WHAT IS REQUIRED :: Starting at the line below holding "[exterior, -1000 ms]" and stopping at the line holding "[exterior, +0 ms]", print every line exactly, both ends included, and leave the rest out.

(Stored items from a collection)
☆ ☆ ☆ ☆ ☆ ☆ ☆
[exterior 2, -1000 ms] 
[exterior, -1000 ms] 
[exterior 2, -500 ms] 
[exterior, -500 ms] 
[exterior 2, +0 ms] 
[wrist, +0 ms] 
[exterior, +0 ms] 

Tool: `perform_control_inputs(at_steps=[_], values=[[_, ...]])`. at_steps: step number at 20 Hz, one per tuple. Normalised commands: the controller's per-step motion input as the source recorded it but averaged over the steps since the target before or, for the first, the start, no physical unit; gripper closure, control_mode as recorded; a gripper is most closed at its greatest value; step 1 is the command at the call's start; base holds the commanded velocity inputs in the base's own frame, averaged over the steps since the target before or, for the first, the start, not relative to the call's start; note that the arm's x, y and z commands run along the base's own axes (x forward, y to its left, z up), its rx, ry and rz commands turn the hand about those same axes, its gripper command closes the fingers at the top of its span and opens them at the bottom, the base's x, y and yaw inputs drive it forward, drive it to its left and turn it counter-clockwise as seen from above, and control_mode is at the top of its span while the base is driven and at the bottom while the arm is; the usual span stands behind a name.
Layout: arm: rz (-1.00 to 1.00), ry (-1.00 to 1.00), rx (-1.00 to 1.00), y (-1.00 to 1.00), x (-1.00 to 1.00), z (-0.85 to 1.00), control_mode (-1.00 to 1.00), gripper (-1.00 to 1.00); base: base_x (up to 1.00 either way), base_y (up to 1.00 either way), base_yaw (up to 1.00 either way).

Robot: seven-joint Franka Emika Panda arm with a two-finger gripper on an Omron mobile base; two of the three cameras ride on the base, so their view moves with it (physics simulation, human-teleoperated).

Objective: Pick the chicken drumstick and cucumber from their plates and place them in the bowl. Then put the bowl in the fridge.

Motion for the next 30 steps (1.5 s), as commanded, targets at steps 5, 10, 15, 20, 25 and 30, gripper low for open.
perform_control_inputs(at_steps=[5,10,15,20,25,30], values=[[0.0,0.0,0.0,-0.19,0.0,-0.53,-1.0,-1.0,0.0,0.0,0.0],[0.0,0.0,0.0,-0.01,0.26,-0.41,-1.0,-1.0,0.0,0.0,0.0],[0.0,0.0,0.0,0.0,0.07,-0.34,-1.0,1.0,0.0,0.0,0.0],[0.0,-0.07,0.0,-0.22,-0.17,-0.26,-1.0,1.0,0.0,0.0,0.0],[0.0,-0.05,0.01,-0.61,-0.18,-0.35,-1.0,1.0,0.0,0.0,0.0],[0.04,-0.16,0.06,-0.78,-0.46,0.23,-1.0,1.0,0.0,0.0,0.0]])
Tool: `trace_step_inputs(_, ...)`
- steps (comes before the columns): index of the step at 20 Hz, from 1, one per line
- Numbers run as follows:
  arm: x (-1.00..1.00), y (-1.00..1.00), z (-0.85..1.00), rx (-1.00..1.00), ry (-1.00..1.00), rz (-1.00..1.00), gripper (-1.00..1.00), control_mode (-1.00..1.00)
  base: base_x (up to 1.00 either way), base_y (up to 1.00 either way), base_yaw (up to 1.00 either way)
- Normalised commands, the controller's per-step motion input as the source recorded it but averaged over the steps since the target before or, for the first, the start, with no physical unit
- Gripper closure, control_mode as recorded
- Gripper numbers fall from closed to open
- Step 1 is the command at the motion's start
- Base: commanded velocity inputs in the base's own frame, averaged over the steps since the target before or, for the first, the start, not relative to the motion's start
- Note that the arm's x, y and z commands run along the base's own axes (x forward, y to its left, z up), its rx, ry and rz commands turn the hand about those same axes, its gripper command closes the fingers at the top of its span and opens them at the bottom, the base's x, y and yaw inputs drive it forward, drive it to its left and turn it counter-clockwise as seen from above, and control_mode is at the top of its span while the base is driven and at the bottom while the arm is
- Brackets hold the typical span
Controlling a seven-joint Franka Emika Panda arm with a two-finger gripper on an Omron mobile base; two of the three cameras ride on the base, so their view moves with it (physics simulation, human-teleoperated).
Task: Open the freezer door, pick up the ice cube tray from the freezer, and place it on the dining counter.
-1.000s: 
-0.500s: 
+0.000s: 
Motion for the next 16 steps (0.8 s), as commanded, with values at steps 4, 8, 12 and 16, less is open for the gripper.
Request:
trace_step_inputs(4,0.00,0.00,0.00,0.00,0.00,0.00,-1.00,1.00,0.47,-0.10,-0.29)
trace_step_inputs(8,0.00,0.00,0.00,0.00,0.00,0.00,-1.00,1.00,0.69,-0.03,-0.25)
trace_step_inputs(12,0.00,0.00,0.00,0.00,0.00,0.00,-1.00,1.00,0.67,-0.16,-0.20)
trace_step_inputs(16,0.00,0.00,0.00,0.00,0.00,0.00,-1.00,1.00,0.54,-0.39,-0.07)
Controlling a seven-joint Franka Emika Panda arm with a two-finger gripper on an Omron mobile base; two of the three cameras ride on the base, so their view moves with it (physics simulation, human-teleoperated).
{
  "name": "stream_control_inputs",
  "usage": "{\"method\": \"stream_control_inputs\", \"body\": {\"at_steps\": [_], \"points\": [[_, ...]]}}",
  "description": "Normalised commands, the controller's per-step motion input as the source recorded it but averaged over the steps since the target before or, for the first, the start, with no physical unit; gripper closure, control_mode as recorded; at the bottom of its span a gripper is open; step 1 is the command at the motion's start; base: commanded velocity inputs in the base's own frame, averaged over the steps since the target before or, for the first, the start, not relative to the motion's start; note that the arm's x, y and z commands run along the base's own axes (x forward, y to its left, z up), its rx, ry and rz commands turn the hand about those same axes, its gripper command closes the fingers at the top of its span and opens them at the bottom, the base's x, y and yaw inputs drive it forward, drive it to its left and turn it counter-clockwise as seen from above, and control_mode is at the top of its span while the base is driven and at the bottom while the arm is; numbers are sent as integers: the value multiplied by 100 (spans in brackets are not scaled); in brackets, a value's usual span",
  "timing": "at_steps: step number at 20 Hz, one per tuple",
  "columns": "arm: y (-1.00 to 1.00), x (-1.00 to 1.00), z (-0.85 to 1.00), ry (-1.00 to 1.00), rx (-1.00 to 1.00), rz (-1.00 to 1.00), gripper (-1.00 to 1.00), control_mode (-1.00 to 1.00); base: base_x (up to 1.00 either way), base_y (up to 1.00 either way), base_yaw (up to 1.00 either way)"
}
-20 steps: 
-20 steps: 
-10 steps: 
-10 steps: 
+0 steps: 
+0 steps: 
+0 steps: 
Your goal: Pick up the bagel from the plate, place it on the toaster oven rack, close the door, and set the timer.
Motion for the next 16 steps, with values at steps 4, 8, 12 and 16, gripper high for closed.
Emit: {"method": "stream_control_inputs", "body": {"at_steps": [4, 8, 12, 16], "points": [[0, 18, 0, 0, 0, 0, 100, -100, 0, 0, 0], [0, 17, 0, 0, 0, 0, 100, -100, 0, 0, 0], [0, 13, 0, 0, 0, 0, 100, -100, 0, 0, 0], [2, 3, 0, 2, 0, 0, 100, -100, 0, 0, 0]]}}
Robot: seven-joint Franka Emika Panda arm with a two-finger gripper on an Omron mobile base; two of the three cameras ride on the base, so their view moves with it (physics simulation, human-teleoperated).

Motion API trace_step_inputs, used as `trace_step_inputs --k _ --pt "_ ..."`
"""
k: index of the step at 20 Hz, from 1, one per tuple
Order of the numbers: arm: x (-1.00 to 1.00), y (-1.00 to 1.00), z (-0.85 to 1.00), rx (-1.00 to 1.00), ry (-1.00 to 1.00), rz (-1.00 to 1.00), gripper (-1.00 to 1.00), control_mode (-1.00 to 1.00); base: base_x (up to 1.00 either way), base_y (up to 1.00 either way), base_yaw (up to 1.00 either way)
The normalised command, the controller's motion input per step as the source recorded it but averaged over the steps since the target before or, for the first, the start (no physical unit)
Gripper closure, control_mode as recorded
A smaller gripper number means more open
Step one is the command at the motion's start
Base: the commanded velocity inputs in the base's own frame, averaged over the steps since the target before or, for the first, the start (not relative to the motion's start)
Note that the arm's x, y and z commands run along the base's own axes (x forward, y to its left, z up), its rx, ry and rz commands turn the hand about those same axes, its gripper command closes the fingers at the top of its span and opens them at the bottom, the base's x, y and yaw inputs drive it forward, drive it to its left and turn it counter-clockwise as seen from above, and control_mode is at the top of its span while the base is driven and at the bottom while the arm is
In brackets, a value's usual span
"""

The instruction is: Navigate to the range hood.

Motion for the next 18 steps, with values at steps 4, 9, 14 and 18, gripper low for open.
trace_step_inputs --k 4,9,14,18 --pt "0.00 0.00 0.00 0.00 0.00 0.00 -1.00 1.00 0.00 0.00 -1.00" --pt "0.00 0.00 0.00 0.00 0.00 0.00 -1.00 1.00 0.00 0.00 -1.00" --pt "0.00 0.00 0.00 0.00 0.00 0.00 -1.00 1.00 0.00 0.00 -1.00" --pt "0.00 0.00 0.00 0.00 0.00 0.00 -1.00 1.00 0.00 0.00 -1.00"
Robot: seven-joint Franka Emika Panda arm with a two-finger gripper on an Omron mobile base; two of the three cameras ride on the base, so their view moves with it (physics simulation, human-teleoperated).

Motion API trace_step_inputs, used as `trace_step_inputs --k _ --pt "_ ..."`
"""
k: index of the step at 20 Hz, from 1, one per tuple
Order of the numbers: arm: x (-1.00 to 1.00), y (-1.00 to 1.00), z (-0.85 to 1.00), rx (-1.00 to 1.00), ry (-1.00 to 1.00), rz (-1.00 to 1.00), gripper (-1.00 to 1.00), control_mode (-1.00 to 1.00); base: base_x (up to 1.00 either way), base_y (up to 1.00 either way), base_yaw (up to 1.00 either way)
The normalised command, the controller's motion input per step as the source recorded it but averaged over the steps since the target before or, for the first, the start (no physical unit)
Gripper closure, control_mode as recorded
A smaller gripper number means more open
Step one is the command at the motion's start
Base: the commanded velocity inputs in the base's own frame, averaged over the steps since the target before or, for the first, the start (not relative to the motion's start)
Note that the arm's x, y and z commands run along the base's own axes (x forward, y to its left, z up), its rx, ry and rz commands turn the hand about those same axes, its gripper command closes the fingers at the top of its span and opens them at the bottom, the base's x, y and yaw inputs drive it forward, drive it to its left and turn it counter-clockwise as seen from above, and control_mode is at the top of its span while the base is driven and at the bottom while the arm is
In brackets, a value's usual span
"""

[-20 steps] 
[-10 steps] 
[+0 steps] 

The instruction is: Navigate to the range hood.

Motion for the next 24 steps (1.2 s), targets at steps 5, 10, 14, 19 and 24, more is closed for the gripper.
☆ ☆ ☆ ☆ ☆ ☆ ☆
RESPONSE TO THIS EXERCISE ::
[exterior, -1000 ms] 
[exterior 2, -500 ms] 
[exterior, -500 ms] 
[exterior 2, +0 ms] 
[wrist, +0 ms] 
[exterior, +0 ms] 

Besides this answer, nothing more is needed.